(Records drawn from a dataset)
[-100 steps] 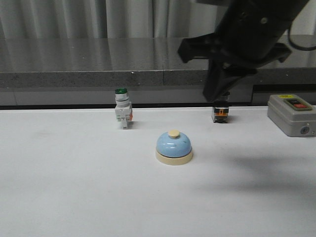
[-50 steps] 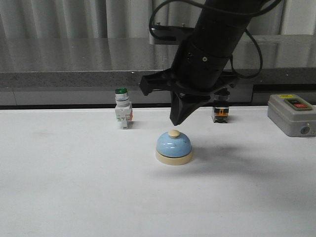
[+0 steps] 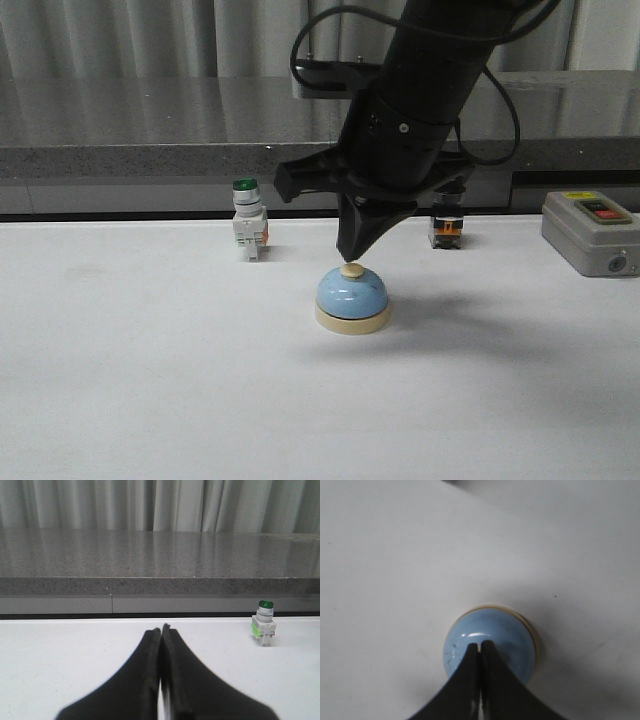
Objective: Place and press bell with both arms
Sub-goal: 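Press down on the bell button with the closed right gripper tips, then lift the right gripper up and away from the bell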
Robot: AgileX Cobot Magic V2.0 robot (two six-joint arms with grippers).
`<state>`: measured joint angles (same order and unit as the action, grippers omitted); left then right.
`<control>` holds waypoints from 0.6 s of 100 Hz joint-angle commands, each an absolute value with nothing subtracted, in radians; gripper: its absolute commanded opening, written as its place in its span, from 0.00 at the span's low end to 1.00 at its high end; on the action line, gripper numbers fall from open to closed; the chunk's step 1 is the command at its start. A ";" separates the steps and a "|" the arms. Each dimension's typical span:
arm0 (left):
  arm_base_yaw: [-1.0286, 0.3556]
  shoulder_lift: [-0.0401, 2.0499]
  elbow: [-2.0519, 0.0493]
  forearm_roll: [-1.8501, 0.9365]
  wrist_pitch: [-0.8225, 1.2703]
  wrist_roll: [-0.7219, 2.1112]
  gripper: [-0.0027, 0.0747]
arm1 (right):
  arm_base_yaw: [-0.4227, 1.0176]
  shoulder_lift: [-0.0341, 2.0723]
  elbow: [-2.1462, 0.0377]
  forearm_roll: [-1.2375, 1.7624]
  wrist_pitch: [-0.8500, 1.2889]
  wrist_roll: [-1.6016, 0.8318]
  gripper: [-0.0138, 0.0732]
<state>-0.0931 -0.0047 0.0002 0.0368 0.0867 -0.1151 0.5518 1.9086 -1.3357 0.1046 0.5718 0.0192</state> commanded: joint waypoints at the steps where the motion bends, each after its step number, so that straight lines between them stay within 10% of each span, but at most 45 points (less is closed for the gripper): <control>1: -0.092 -0.030 0.042 0.029 0.012 -0.124 0.01 | 0.551 1.883 -1.365 0.098 0.554 0.009 0.08; 60: -0.092 -0.030 0.042 0.029 0.012 -0.124 0.01 | 0.542 1.727 -1.405 0.050 0.609 0.010 0.08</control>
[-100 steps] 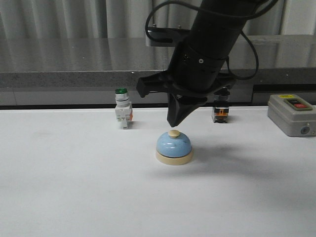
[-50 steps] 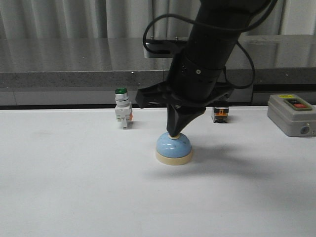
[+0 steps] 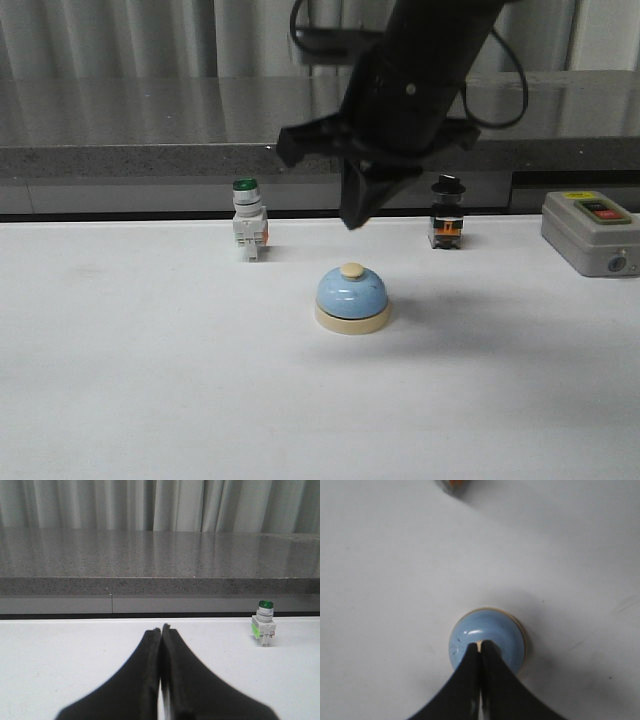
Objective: Place and press bell with both arms
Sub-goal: 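Lift the right gripper up and away from the bell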
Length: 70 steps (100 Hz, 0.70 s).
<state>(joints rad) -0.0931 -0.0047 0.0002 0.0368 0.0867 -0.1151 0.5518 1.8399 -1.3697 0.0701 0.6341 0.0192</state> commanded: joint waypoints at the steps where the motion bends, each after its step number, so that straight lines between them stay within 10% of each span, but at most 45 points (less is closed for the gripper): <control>1: -0.092 -0.030 0.042 0.029 0.012 -0.124 0.01 | 0.541 1.723 -1.404 0.050 0.609 0.010 0.08; 70: -0.092 -0.030 0.042 0.029 0.012 -0.124 0.01 | 0.245 1.140 -1.062 -0.038 0.617 0.010 0.08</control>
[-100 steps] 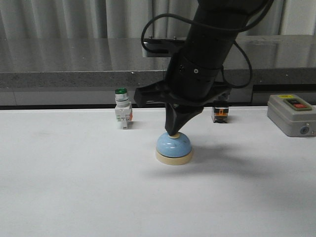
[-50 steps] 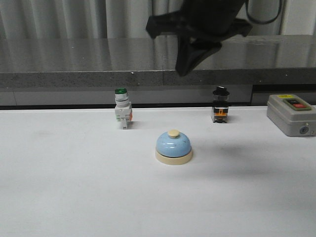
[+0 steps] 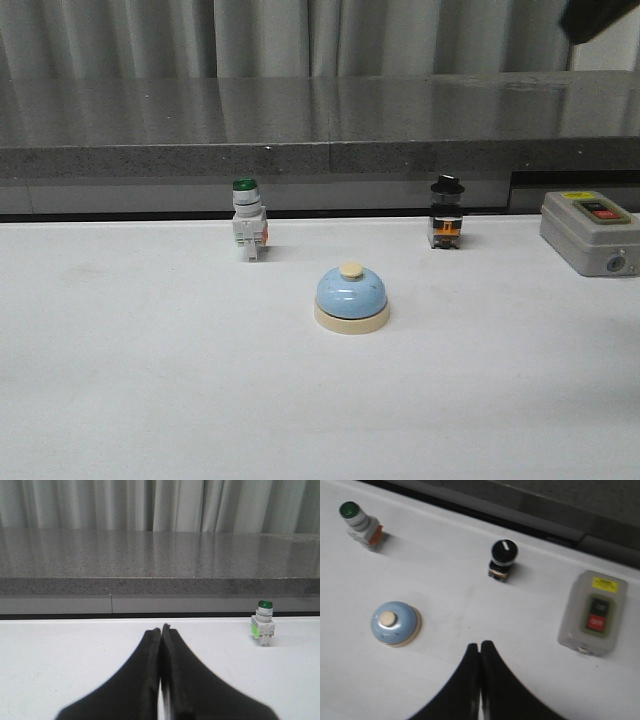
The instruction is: Place and press bell with both arms
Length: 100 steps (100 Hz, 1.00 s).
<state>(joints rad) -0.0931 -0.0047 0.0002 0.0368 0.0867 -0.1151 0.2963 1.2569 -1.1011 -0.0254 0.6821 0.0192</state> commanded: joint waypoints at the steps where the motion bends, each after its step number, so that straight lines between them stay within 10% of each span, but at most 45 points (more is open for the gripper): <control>1: -0.092 -0.030 0.042 0.029 0.012 -0.124 0.01 | 0.241 1.132 -1.056 -0.038 0.614 0.010 0.08; 100: -0.092 -0.030 0.042 0.029 0.012 -0.124 0.01 | 0.116 0.336 -0.588 -0.038 0.463 0.010 0.08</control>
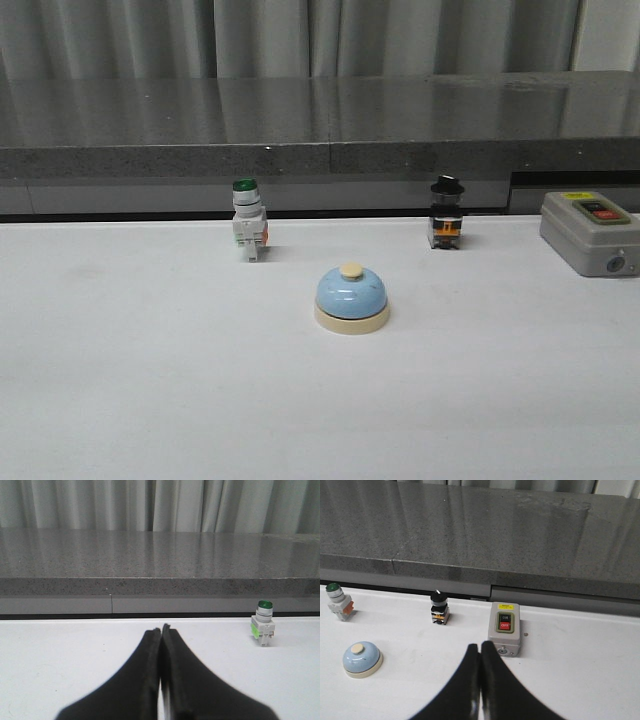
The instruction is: Place and press bell with both arms
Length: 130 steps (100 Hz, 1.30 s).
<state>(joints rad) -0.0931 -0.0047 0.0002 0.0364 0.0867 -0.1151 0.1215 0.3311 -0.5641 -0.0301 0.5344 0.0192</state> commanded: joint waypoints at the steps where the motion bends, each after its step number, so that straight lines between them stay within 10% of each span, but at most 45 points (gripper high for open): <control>1: -0.092 -0.030 0.042 0.029 0.012 -0.124 0.01 | 0.116 0.336 -0.588 -0.038 0.463 0.010 0.08; 85: -0.092 -0.030 0.042 0.029 0.012 -0.124 0.01 | 0.116 0.330 -0.570 -0.045 0.455 0.010 0.08; 130: -0.092 -0.030 0.042 0.029 0.012 -0.124 0.01 | 0.116 0.097 -0.210 -0.026 0.141 0.010 0.08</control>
<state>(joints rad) -0.0931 -0.0047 0.0002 0.0364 0.0867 -0.1151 0.1215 0.1305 -0.2386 -0.0340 0.3008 0.0192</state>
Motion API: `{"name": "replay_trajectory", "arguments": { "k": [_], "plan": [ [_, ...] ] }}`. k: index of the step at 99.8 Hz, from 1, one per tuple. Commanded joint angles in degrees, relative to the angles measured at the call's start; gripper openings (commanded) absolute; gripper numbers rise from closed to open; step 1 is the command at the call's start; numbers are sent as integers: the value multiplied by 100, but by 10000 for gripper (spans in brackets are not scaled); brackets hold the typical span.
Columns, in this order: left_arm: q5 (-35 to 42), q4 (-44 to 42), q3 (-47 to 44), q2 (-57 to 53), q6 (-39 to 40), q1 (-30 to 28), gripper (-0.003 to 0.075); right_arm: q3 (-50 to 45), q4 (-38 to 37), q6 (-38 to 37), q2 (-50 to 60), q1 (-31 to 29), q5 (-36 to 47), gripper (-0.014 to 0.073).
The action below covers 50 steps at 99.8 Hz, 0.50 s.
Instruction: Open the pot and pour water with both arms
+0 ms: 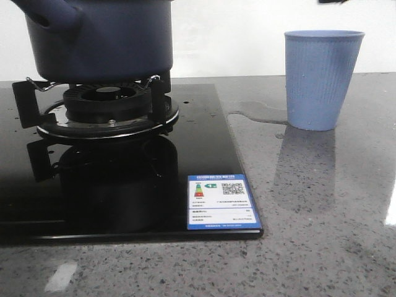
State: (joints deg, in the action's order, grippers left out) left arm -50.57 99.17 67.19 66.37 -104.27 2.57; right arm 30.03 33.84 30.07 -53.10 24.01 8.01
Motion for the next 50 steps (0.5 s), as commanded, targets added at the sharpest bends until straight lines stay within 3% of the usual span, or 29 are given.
{"name": "replay_trajectory", "arguments": {
  "k": [1, 13, 50],
  "plan": [
    [-94, 562, 211, -200, 23, 0, 230, -36, -138, 77, -137, 295, 1132, 643],
    [-104, 562, 211, -223, 23, 0, 230, -215, -150, 77, -337, 468, 1751, 643],
    [-130, 562, 211, -223, 23, 0, 230, -218, -110, 77, -737, 468, 2120, 643]
  ]
}}
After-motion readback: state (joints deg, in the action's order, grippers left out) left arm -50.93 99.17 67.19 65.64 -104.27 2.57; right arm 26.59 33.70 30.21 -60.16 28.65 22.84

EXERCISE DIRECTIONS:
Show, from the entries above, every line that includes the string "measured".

COMPLETED EXERCISE:
`<state>`: measured joint angles (same order and unit as the action, grippers omitted); left then right.
Motion API: `{"name": "replay_trajectory", "arguments": { "k": [_], "plan": [ [_, ...] ] }}`. k: index of the step at 99.8 Hz, from 1, one per tuple. Commanded joint angles in degrees, relative to the angles measured at the call's start; gripper openings (commanded) absolute; gripper numbers rise from closed to open; step 1 is the command at the call's start; numbers are sent as integers: the value multiplied by 100, but by 10000 for gripper (spans in brackets are not scaled); brackets hold the typical span.

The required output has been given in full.